Born and raised in Montreal, the right-handed hitter caught the eye of Jays area scout Bill Slack and signed as a free agent in the days before Canadians were eligible for the major league draft. He was immediatel­y assigned to Medicine Hat. While several websites list his first name as Stanley, his father’s name, teammates only knew him as Tim.

“Tim was pretty good for the time he was in there at third,” Borders told the Star. “I remember him being a tall, lanky kid, a powerful guy. He could throw the ball really good to first. And he was a good, genuine, nice people person. So sad to hear what happened to him.”

Borders was the regular at third and batted .316 that season with five homers and 33 RBI. Kuziomko was the backup and appeared in 29 games, batting .176.

The league championsh­ip, over Montana’s Great Falls Dodgers, was the only one in Medicine Hat history.

“It’s one of the better teams I ever played one. That’s one of the real reasons we were so close,” former outfielder Kash Beauchamp, now a coach, said in an interview. We had a lot of camaraderi­e … We never had any money. We played for the love of the game. Tim fit in. He was such a great teammate, a guy to depend on. He worked hard, played hard.
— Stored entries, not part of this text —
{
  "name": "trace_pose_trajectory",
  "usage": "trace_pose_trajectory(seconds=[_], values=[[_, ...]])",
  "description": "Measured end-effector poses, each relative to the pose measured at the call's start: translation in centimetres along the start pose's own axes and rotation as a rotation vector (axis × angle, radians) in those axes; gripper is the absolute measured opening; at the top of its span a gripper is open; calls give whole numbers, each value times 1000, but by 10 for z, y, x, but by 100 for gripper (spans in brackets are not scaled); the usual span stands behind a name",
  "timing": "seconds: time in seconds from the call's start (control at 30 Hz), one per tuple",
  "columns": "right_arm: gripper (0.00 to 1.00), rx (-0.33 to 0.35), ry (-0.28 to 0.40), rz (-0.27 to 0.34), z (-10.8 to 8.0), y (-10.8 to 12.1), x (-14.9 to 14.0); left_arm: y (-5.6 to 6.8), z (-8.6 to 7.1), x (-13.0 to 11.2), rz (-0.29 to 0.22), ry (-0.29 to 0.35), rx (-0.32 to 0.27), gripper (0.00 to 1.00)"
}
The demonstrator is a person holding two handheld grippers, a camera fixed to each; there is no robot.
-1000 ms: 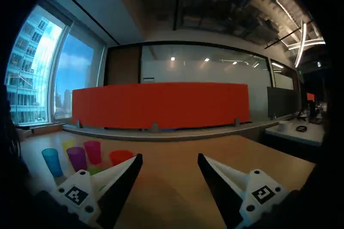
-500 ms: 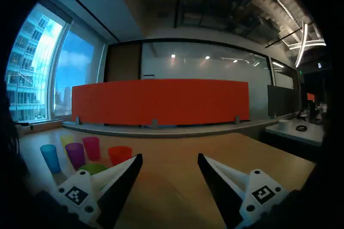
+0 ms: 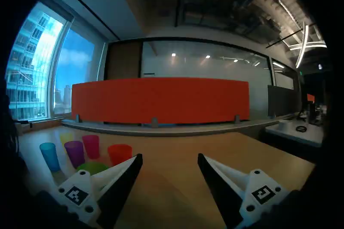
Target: Pour water
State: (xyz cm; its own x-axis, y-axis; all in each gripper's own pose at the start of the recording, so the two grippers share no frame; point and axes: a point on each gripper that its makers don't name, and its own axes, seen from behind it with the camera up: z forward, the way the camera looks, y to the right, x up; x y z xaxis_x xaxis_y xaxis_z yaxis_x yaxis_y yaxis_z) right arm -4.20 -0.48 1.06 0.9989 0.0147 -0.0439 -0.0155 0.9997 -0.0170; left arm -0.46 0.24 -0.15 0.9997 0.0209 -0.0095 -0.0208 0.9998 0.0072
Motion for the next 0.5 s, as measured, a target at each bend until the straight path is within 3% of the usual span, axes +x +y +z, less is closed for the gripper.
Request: trace_pose_trajectory(seconds=[0.5], values=[[99,0,0,1,0,0,0,0,0,0,0,0,0,97]])
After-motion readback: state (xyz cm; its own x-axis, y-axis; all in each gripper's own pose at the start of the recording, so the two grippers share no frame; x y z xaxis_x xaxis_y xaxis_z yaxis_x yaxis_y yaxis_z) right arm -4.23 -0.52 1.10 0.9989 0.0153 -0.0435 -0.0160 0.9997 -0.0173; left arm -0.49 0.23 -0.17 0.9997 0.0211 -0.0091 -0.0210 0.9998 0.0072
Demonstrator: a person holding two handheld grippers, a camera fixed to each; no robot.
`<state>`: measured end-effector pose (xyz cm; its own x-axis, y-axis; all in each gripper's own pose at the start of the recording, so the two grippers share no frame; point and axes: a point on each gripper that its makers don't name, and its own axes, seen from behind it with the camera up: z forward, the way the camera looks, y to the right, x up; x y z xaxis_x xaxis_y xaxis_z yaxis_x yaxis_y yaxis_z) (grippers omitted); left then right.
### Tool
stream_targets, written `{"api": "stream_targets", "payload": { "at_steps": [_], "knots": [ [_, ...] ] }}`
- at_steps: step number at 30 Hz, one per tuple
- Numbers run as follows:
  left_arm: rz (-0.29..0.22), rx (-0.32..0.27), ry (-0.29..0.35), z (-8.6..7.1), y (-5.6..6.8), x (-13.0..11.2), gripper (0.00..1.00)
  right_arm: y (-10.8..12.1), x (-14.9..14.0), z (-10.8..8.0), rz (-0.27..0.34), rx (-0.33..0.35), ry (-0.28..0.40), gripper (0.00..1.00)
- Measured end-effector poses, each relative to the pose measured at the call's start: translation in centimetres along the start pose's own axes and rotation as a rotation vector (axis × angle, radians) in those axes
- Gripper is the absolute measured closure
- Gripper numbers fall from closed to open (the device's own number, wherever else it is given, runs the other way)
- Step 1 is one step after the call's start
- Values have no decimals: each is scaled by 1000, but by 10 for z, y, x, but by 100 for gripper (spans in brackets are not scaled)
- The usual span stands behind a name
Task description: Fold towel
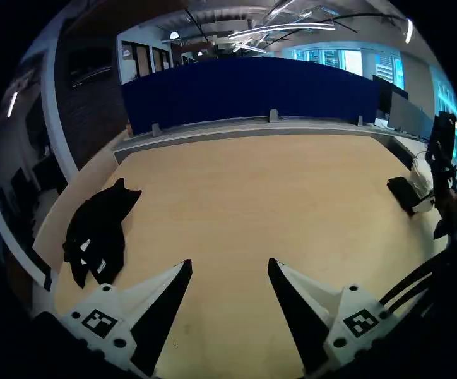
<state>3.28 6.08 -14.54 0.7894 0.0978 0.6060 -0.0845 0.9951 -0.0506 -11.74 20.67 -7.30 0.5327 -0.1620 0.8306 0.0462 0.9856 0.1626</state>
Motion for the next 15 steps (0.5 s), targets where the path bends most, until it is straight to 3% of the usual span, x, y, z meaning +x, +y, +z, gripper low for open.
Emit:
{"api": "stream_targets", "payload": {
  "at_steps": [11, 15],
  "knots": [
    [-8, -1, 11, 3, -3, 5, 11, -2, 24, -17, -2, -14, 83, 0],
    [-12, -4, 17, 4, -2, 7, 11, -4, 44, -28, 14, -29, 164, 0]
  ]
}}
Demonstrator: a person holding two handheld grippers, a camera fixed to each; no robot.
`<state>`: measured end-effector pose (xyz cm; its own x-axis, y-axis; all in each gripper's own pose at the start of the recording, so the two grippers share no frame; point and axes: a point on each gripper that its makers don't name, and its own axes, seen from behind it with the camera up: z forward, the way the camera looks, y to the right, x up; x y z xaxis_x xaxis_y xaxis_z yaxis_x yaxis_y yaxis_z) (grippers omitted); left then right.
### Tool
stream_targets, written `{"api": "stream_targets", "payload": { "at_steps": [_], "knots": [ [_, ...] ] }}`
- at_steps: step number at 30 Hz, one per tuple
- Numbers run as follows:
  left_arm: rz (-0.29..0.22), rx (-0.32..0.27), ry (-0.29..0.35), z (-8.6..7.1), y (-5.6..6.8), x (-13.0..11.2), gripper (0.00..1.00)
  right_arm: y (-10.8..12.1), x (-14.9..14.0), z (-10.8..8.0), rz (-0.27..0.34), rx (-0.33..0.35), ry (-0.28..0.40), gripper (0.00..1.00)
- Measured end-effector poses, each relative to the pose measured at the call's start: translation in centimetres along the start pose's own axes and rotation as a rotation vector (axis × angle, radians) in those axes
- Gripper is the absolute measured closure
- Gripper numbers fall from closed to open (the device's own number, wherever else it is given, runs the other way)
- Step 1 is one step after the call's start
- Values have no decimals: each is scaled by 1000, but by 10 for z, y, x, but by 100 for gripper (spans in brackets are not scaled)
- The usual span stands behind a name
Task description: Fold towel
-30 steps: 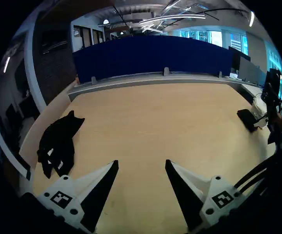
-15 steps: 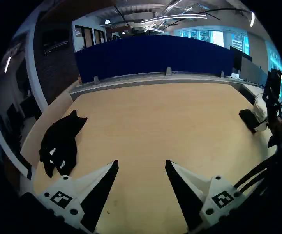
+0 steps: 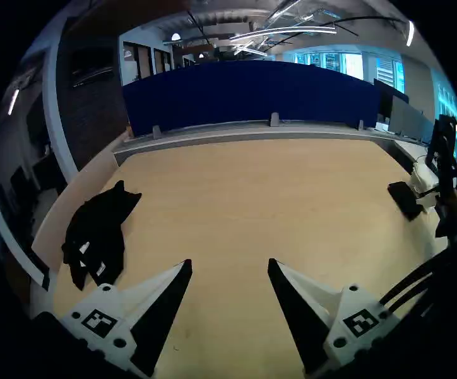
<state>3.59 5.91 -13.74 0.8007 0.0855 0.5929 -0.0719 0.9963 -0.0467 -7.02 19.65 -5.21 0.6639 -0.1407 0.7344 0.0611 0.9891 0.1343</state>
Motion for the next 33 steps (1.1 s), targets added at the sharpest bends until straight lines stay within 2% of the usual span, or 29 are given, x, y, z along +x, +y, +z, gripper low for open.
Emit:
{"api": "stream_targets", "payload": {
  "at_steps": [5, 9, 14, 20, 23, 29, 33],
  "knots": [
    [-13, -5, 4, 4, 0, 1, 11, -5, 37, -15, 31, -26, 132, 0],
    [-21, -8, 15, 6, 0, 5, 11, -12, 72, -35, 65, -39, 266, 0],
    [-24, -13, 32, 9, -1, 13, 11, -23, 118, -65, 108, -57, 434, 0],
    [-27, -21, 56, 14, -1, 22, 11, -43, 162, -106, 99, -79, 614, 0],
    [-29, -25, 69, 17, -1, 27, 11, -50, 170, -117, 82, -97, 656, 0],
    [-27, -35, 104, 23, -1, 40, 11, -70, 175, -119, 60, -107, 670, 0],
    [-32, -34, 133, 27, -5, 50, 11, -79, 181, -125, 66, -109, 695, 0]
  ]
}}
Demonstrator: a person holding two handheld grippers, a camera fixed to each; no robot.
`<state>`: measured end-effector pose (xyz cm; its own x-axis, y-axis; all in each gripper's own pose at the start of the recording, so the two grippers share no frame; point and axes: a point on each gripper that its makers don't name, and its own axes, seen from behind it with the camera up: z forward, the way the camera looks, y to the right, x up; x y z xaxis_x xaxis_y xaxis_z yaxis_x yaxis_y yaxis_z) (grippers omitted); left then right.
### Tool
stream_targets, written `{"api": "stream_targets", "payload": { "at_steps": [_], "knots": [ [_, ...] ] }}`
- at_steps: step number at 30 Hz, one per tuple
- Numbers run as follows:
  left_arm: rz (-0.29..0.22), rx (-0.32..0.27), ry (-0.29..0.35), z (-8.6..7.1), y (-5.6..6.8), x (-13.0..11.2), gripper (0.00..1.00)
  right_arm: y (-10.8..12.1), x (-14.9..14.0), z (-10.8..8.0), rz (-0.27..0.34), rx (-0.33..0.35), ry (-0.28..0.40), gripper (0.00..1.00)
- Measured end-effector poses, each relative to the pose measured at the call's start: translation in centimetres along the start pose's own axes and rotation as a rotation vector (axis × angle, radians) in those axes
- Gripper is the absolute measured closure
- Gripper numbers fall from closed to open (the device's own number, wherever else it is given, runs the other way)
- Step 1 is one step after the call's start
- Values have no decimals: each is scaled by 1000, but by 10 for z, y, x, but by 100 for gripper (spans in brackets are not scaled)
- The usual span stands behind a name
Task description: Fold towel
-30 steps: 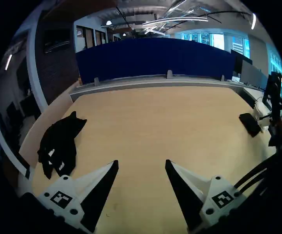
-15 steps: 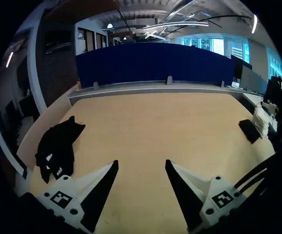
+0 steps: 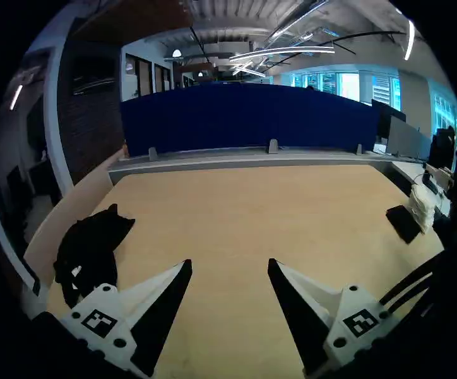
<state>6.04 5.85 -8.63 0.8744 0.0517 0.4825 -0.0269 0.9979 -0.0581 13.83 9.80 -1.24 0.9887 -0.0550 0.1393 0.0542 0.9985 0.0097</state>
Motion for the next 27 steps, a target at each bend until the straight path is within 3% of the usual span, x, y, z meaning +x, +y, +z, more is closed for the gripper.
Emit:
{"api": "stream_targets", "payload": {
  "at_steps": [8, 17, 27],
  "knots": [
    [-16, 0, 90, 14, -7, 33, 11, -31, 24, -1, 17, 14, 50, 0],
    [6, 9, 195, 24, -14, 73, 11, -75, 39, 4, 14, 26, 85, 0],
    [6, 3, 283, 27, -14, 96, 11, -115, 40, 0, 58, 37, 89, 0]
  ]
}}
“Tim looked really good in a baseball uniform ... He had the look of a major-league third baseman.”

Beauchamp added that he’d been in touch with Kuziomko just a few weeks ago about a possible team reunion, and that his old teammate never mentioned he was sick.

Kuziomko played 47 games for Medicine Hat in 1983, but quit pro baseball after the Jays released him the following spring. A tryout offer from the Montreal Expos wasn’t accepted.

Lazaratos said he recently paid tribute to his baseball and hockey buddy, on a trip to a Montreal Canadian Tire story.

“I put on a Rawlings glove like the one he had that I used,” he said, “and I tossed a few fly balls to myself like the towering ones he would hit to me. And I took a few phantom swings with a bat from both the right and left side, as good memories of our trips to the batting cages.”

Kuziomko is survived by his father Stanley, who recently turned 90, sister Terri, and daughters Calynda and Kyana.